ASSIGNMENT
Use the entries below and reproduce exactly the lines from the one containing "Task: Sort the" down to the one containing "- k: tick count", both of them included.

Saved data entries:
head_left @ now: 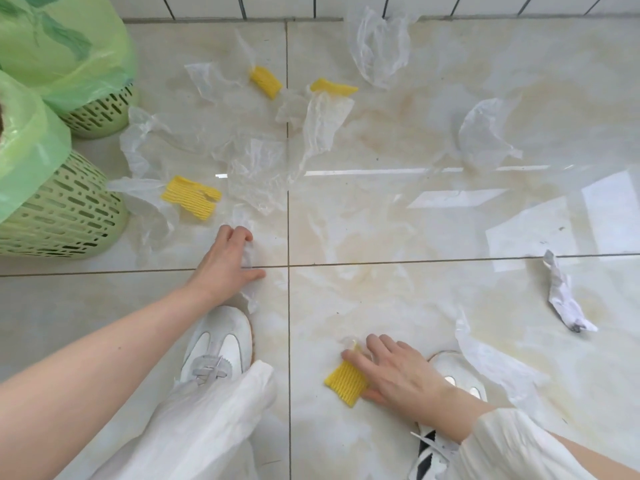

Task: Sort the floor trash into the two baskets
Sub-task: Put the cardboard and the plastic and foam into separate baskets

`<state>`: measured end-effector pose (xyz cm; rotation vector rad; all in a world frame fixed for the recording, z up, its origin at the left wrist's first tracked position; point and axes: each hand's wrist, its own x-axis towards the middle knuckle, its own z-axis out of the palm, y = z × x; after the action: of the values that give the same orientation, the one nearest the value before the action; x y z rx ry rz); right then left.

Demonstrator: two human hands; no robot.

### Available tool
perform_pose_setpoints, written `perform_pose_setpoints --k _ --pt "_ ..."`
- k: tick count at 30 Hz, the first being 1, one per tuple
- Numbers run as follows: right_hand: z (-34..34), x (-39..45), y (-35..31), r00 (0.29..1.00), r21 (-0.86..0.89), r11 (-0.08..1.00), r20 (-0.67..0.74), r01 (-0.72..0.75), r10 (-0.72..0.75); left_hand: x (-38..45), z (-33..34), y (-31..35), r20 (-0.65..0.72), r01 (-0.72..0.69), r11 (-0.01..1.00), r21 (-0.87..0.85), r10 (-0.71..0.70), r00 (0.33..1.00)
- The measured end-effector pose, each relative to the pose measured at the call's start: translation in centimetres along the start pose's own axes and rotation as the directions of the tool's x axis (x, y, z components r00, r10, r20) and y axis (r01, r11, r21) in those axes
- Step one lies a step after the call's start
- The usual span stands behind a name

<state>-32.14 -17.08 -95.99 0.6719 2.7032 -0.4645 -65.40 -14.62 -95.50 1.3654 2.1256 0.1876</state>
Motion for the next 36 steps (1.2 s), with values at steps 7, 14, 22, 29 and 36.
perform_pose_setpoints --k 7,14,22,29,36 --pt "0.6 0.5 0.1 0.999 0.01 0.999 -0.038 0.033 -0.032 -0.6 0.6 0.3 -0.104 0.236 0.969 0.067 -0.229 0.968" --pt "0.2 0.2 1.5 0.996 0.08 0.993 -0.027 -0.086 0.088 -0.1 0.7 0.0 -0.047 0.244 0.968 -0.059 -0.247 0.968" --pt "-2.8 -0.1 3.6 0.96 0.415 0.873 -0.003 -0.255 0.282 0.0 1.0 0.4 -0.025 0.131 0.991 0.019 -0.13 0.991" --pt "-6.0 -2.5 4.8 0.935 0.53 0.821 -0.134 -0.213 0.329 0.8 1.4 3.7 -0.025 0.026 0.999 0.019 -0.025 0.999" --pt "-6.7 -6.1 9.8 0.767 0.477 0.718 -0.13 -0.507 0.628 1.2 1.2 9.9 -0.103 -0.163 0.974 0.16 0.18 0.978"
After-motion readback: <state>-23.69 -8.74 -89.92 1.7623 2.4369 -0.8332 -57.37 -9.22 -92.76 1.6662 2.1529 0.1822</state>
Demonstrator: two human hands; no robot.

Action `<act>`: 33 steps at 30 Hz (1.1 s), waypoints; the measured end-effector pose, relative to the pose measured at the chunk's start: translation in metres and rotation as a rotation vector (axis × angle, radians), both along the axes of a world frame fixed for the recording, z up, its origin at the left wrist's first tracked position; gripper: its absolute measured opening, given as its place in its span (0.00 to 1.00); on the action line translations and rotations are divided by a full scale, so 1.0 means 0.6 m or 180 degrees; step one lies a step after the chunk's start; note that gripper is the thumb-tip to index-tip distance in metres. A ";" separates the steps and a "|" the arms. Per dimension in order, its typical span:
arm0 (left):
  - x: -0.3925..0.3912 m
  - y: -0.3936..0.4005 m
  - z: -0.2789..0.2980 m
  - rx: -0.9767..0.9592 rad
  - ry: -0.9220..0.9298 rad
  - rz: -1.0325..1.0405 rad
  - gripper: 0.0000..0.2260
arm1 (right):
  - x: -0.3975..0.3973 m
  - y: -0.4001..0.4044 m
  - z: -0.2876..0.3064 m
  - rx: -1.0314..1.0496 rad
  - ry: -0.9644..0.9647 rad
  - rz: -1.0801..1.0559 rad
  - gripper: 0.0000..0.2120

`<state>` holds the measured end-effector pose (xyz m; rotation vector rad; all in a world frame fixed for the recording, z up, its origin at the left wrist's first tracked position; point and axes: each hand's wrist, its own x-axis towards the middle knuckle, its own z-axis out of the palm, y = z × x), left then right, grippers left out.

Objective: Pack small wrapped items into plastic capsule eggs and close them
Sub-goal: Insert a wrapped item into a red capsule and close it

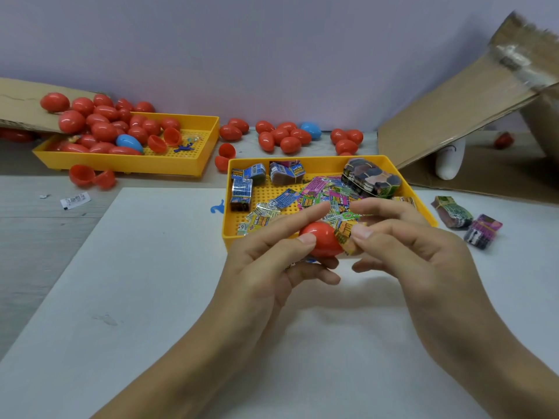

RESPONSE
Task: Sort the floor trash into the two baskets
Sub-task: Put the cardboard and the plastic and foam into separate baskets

`<state>`: measured end-effector pose (xyz cm; rotation vector rad; all in a world frame fixed for the recording, z up, its origin at the left wrist's first tracked position; point and axes: each hand's wrist, its own x-axis towards the middle knuckle, its own z-axis out of the palm, y = z × x; after the action: of the values that give the same orientation, the one nearest the value before the action; x y z rx ry rz); right then left.

Demonstrator: two human hands; no robot.

### Available tool
perform_pose_setpoints, written `perform_pose_setpoints --k _ --pt "_ ..."`
- k: tick count at 30 Hz, the first being 1, one per tuple

No further output will be produced for this exercise.